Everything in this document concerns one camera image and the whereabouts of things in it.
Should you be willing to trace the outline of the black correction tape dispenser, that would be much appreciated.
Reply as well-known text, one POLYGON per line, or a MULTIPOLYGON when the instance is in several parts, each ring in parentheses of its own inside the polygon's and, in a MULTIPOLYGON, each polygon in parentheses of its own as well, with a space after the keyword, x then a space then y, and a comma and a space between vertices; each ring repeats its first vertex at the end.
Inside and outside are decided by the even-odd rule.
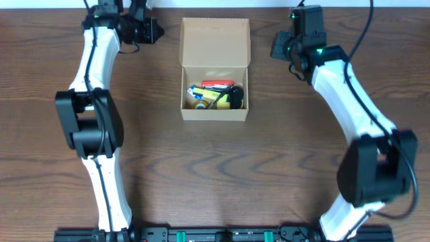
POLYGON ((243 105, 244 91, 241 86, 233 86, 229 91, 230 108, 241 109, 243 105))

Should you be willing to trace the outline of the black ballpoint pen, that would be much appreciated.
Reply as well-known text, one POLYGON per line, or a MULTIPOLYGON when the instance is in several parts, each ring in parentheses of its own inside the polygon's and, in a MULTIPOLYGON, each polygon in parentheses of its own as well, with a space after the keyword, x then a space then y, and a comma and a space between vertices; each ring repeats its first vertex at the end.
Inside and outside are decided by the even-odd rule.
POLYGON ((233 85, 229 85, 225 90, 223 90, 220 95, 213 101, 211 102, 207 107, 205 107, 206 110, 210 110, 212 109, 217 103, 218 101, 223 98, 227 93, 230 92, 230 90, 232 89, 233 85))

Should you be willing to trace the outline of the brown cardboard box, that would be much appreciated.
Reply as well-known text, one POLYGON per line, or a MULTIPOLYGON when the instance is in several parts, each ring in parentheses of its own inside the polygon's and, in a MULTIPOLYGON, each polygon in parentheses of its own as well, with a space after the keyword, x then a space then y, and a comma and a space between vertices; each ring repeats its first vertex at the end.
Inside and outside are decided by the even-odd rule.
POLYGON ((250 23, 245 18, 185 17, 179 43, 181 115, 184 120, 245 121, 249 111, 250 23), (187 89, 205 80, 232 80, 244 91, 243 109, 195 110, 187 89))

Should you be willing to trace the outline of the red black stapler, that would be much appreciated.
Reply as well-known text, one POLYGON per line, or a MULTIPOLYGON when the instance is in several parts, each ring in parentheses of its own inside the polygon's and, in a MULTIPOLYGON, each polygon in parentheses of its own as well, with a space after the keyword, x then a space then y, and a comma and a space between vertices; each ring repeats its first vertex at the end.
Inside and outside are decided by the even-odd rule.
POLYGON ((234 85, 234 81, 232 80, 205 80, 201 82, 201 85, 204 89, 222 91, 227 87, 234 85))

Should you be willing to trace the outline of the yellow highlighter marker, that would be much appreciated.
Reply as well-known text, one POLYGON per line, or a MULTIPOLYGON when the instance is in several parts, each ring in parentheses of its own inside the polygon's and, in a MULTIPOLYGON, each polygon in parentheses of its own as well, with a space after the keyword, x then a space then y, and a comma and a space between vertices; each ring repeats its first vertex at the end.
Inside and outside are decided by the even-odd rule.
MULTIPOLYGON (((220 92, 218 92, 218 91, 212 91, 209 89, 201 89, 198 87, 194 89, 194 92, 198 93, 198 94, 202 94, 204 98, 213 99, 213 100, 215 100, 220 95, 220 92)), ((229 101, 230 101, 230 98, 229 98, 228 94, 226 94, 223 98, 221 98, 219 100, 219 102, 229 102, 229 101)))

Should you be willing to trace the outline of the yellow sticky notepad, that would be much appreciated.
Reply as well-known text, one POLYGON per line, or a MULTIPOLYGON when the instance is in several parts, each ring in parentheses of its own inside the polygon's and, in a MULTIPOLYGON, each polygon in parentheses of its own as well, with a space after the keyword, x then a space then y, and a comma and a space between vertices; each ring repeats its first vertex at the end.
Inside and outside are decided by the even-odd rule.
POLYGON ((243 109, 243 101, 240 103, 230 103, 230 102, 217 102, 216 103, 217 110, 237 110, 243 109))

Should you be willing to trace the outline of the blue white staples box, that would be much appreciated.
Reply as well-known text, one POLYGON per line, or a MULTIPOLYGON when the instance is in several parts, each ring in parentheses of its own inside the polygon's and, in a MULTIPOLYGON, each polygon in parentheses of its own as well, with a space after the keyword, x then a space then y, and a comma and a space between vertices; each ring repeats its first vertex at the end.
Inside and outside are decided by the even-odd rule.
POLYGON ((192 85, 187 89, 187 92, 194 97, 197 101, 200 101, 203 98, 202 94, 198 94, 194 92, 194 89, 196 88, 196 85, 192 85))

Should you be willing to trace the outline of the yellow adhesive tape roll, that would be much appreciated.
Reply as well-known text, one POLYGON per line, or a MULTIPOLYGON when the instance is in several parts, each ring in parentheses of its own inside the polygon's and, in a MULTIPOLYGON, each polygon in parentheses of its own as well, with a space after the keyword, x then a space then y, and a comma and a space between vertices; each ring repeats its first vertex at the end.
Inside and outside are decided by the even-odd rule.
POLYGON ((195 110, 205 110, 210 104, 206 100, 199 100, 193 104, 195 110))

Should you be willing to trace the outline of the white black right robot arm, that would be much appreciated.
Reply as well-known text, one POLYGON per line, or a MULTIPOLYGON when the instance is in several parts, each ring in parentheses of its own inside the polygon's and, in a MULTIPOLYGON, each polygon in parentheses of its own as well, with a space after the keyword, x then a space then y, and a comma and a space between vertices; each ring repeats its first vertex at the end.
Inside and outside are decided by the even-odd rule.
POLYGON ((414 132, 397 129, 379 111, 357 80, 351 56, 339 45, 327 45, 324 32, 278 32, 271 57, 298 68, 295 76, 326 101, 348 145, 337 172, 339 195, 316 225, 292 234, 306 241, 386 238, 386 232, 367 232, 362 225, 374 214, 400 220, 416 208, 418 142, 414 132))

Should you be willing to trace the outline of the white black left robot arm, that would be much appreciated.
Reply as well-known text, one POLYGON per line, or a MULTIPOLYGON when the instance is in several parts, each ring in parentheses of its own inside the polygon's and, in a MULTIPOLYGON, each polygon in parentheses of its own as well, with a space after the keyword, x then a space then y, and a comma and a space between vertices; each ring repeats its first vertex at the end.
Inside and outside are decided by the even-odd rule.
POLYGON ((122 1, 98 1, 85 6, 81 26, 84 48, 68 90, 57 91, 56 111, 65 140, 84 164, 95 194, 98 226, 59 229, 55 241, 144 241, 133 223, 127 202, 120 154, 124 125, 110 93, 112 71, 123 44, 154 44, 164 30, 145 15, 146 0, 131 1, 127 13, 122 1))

* * *

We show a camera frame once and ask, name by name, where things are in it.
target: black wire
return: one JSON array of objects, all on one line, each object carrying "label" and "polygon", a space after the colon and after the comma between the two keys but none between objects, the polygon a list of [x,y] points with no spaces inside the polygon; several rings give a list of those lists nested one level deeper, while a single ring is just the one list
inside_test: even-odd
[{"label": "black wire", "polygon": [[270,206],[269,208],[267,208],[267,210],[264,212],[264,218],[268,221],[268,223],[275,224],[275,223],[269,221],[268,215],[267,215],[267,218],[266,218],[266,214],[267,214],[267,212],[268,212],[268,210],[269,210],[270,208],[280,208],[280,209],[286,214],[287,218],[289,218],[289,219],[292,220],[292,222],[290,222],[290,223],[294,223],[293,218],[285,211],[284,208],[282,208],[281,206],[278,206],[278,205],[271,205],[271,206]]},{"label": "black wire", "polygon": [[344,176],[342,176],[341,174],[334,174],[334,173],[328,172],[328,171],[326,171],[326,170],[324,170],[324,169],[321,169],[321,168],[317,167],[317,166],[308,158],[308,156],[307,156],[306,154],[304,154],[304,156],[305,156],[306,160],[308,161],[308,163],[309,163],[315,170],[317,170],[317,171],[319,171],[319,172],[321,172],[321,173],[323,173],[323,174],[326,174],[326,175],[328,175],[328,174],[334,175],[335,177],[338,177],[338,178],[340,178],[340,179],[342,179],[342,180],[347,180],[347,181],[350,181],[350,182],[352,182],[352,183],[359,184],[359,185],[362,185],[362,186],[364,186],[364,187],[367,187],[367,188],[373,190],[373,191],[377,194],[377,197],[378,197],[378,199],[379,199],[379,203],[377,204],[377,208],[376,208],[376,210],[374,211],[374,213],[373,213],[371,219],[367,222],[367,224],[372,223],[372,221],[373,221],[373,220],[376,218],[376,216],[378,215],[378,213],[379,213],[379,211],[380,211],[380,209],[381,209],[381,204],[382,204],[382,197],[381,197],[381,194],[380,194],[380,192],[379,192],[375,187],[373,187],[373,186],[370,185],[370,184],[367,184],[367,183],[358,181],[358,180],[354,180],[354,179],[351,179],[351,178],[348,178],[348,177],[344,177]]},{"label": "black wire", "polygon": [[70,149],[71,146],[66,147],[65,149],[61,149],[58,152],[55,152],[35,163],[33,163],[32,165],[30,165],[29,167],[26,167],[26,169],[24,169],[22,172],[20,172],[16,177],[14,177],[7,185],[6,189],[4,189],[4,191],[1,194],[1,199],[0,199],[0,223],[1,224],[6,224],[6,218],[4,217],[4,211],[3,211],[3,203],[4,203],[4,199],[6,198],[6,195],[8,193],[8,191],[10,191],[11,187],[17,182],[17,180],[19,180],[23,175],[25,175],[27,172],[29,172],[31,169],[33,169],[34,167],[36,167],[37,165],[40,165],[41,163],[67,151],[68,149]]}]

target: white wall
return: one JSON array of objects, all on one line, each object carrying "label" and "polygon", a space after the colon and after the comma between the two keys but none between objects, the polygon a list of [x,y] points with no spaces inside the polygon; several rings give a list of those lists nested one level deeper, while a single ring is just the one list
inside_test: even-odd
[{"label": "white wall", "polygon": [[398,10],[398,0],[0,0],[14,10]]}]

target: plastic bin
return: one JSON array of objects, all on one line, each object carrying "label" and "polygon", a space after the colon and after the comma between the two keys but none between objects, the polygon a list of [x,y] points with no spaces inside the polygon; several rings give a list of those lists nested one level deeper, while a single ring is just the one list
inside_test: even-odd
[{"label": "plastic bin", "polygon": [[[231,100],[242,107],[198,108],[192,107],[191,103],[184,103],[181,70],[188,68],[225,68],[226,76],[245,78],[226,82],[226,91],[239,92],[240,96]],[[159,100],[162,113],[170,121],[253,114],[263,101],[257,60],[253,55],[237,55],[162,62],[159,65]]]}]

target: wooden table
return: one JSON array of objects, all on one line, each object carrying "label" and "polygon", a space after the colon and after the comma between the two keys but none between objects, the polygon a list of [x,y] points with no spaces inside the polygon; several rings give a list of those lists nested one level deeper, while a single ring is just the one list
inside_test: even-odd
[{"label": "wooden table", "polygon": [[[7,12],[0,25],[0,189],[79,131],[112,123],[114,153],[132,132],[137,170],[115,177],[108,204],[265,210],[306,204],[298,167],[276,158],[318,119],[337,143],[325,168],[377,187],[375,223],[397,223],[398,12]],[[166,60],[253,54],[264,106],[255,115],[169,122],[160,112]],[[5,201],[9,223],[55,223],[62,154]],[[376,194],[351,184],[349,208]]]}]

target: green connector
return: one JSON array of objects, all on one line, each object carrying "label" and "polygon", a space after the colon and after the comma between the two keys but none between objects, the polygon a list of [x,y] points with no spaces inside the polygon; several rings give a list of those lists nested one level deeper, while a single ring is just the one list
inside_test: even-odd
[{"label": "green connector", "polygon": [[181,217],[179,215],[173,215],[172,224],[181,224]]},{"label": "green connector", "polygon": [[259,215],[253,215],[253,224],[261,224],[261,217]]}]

▶ _What you will do_
Bring together each line above where the string "target" turns up.

▶ _Task result_
target: black wire
target: white wall
target: plastic bin
target: wooden table
target: green connector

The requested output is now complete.